Narcissistic Miss So

Is this happening? Because I've been very confused over the past few months when I'm trying to work on myself, after finally becoming self aware. She talks about men, but am I doing this too? I haven't started therapy yet. Only CoDA meetings. So do I have this pattern? I stopped dating for years, due to my own fear years ago that I might be capable of being the abusive one. And sure enough, I found out I am capable of this. I've gotten much better (recently) about not "looking for new supply" and trying to interact with the few men I still chat with on YT, as the human beings they are, instead of potential "love bombs". Apparently I only do that with folks who remind me of my father. That's my old father wound and trauma bond.
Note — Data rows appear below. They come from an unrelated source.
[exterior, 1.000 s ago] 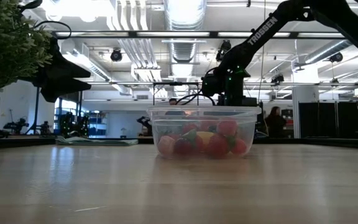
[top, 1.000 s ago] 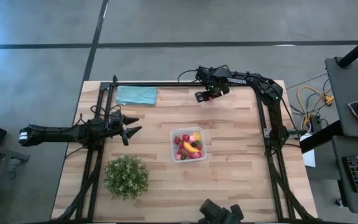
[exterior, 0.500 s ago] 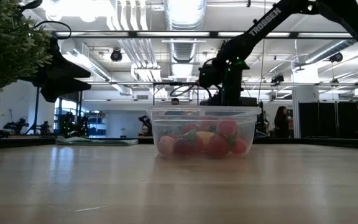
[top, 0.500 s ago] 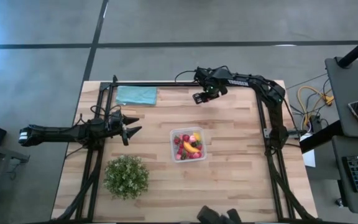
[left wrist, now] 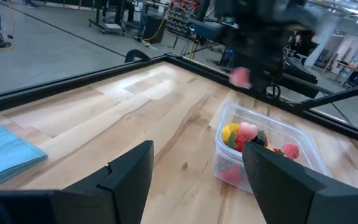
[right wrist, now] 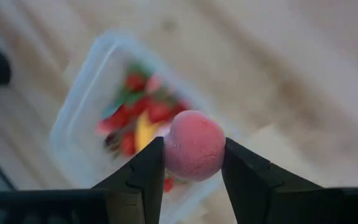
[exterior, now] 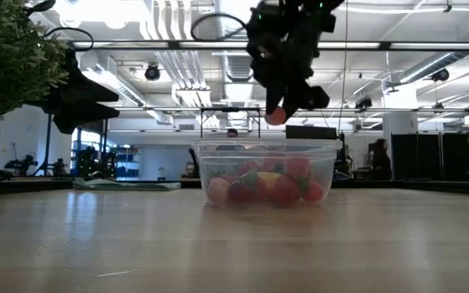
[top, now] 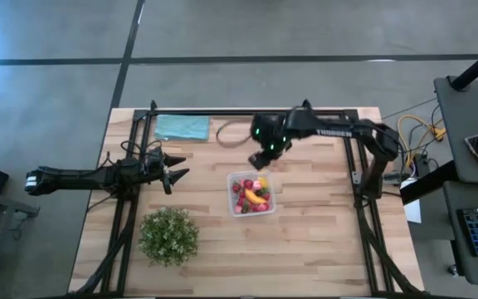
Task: Pick and placing Produce into tupperware
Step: Put the peach into the transparent container, then return to Home Position
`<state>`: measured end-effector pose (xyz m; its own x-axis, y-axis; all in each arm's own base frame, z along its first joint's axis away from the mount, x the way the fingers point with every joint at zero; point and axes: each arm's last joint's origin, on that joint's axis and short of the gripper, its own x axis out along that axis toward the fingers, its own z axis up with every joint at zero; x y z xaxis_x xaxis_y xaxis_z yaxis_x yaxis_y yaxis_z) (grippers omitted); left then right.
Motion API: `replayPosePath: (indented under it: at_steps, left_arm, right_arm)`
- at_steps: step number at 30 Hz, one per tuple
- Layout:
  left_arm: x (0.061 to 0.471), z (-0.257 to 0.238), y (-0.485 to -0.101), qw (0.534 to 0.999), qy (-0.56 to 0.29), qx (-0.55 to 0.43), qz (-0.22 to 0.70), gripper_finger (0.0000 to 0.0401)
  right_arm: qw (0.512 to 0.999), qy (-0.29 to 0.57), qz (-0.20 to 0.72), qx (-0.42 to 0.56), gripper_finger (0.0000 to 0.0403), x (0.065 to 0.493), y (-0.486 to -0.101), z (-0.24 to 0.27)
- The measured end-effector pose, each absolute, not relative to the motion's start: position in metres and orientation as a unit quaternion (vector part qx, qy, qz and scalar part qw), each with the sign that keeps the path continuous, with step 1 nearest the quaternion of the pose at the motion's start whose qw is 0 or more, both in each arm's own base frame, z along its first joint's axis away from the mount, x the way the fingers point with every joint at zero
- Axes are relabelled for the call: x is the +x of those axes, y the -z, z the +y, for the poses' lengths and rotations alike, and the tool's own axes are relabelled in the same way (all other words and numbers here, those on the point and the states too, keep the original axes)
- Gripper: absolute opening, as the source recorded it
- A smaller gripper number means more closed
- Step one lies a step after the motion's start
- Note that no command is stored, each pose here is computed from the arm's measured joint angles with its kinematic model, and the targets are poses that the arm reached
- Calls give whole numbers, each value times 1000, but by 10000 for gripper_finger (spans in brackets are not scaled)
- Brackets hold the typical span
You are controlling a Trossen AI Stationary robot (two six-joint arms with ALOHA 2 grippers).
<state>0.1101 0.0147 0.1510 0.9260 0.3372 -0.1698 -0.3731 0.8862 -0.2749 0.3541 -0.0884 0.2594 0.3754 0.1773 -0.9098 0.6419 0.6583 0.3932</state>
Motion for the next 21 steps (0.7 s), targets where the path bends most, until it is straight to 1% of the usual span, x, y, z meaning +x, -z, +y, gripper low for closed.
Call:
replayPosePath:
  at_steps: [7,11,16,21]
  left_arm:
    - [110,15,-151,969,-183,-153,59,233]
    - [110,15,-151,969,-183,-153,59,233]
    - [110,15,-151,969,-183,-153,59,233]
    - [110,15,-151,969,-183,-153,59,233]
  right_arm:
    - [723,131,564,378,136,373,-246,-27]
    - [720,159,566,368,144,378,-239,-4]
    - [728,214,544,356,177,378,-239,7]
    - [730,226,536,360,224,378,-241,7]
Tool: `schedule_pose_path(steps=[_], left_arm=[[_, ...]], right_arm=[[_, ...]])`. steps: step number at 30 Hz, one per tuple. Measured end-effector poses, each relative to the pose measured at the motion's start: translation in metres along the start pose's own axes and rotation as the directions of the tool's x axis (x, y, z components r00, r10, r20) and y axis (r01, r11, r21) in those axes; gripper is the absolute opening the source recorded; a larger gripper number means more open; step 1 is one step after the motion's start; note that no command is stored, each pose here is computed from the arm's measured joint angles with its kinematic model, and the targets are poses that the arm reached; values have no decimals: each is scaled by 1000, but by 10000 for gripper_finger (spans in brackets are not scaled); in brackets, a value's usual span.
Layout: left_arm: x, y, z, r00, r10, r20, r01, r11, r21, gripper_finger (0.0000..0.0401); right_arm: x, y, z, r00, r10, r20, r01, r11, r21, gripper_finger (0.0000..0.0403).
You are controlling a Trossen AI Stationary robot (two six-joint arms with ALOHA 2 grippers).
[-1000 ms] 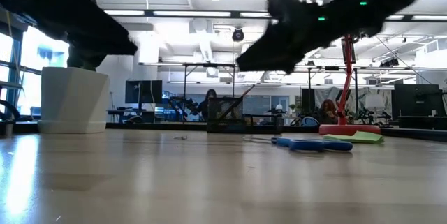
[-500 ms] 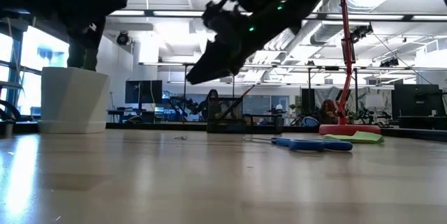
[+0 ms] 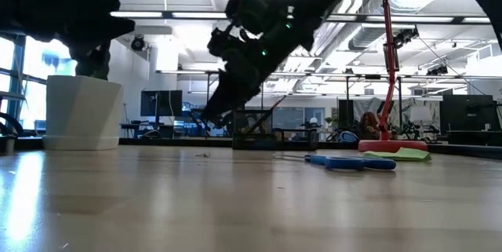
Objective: Pick and place office supplies into organizer
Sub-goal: Put the yellow binder clip into the bottom left section of the desk organizer
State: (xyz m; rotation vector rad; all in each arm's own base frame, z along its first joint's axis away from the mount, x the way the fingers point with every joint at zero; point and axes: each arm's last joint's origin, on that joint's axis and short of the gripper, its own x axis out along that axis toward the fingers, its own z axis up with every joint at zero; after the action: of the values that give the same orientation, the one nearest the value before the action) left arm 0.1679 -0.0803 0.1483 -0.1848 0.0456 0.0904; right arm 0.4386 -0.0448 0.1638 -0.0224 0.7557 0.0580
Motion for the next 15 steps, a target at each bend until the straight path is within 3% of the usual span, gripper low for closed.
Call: schedule_pose_path(steps=[8,15], left_arm=[[-2,2,-2,1000,2,-6,-2,1000,2,145],[-2,2,-4,1000,-1,-22,1,1000,-8,145]], right_arm=[[20,-7,8,983,22,-182,-29,999,-34,119],[37,-10,8,981,23,-193,-32,999,-40,150]])
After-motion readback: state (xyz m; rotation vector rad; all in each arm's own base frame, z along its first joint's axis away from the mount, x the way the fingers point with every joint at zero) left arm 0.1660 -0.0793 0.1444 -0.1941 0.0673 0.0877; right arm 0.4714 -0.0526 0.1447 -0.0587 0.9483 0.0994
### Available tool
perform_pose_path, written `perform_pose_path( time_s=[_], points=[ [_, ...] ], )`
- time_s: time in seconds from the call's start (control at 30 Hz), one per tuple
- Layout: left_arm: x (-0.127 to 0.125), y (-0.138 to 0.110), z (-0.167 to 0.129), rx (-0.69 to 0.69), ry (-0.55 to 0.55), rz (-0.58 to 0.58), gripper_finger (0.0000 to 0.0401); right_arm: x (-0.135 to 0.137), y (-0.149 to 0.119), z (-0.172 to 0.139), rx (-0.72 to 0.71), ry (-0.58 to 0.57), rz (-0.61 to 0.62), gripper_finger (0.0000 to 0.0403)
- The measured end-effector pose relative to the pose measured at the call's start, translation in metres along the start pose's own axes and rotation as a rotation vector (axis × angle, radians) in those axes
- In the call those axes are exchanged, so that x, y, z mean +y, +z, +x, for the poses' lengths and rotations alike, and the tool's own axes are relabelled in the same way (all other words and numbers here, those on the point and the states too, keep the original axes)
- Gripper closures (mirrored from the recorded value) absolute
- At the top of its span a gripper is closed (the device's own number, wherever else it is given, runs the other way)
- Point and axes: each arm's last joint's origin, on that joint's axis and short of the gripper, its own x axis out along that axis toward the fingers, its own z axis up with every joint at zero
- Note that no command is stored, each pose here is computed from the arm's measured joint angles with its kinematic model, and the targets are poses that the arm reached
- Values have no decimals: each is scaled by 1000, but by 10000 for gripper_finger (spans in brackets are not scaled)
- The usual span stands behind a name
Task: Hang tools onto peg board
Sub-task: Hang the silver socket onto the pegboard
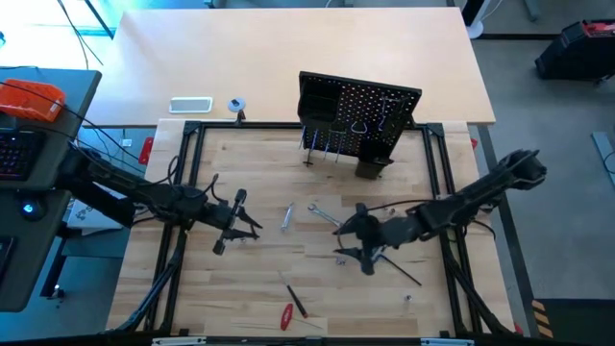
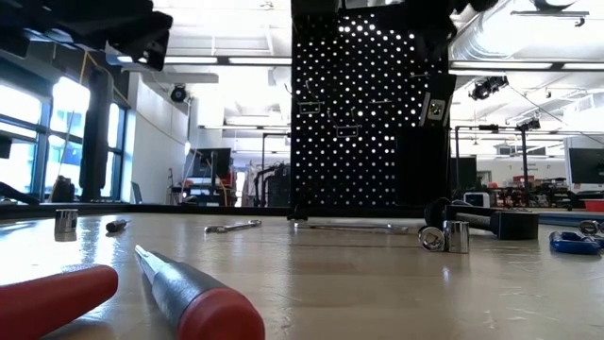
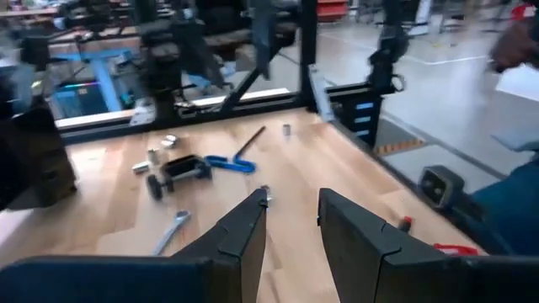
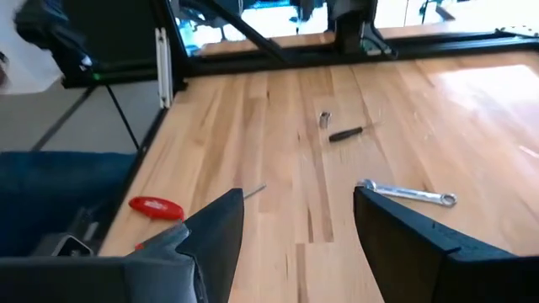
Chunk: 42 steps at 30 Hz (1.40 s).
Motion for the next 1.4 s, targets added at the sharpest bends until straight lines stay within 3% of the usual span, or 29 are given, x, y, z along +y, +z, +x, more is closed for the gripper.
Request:
perform_pose_path(
  time_s=[0.17, 0.33, 0.5, 0.9, 1.4],
  points=[
    [4, 4, 0, -35, 121, -5, 296, 3, -13, 22, 11, -10, -11, 183],
    [3, 0, 0, 12, 89, 38, 296, 6, -25, 40, 9, -13, -29, 183],
    [4, -11, -1, 119, 146, -3, 296, 5, -36, 50, 31, -68, -43, 183],
    [0, -16, -10, 241, 197, -56, 296, 2, -35, 53, -20, -203, -96, 183],
    [-12, 6, -19, 264, 349, 51, 296, -1, -29, 51, -90, -338, -120, 183]
  ],
)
But love bombing men and women online is not a regular pattern for me. They literally have to remind me of dad. I thought I was doing "better" since I was single for so long. But addiction has a way of creeping up on us and making us relapse even years after being emotionally "sober". And then we do it again, years later. That's what the CoDA meetings are helping me with. Recognizing the addictive patterns, not just what's related to my NPD issues. I think only therapy can help me with the other deeper issues, like the C-PTSD, etc. And then I'm bipolar to boot. My scrambled eggs brain is fun. 🙃 She is trying to help women but I'm wondering if I have these patterns too, due to my own control issues. Sara of Cluster B Milkshake is the only woman I can find on YT who's taking about how this manifests in women (as a narc herself) Most NPD videos focus on NPD abuse from men.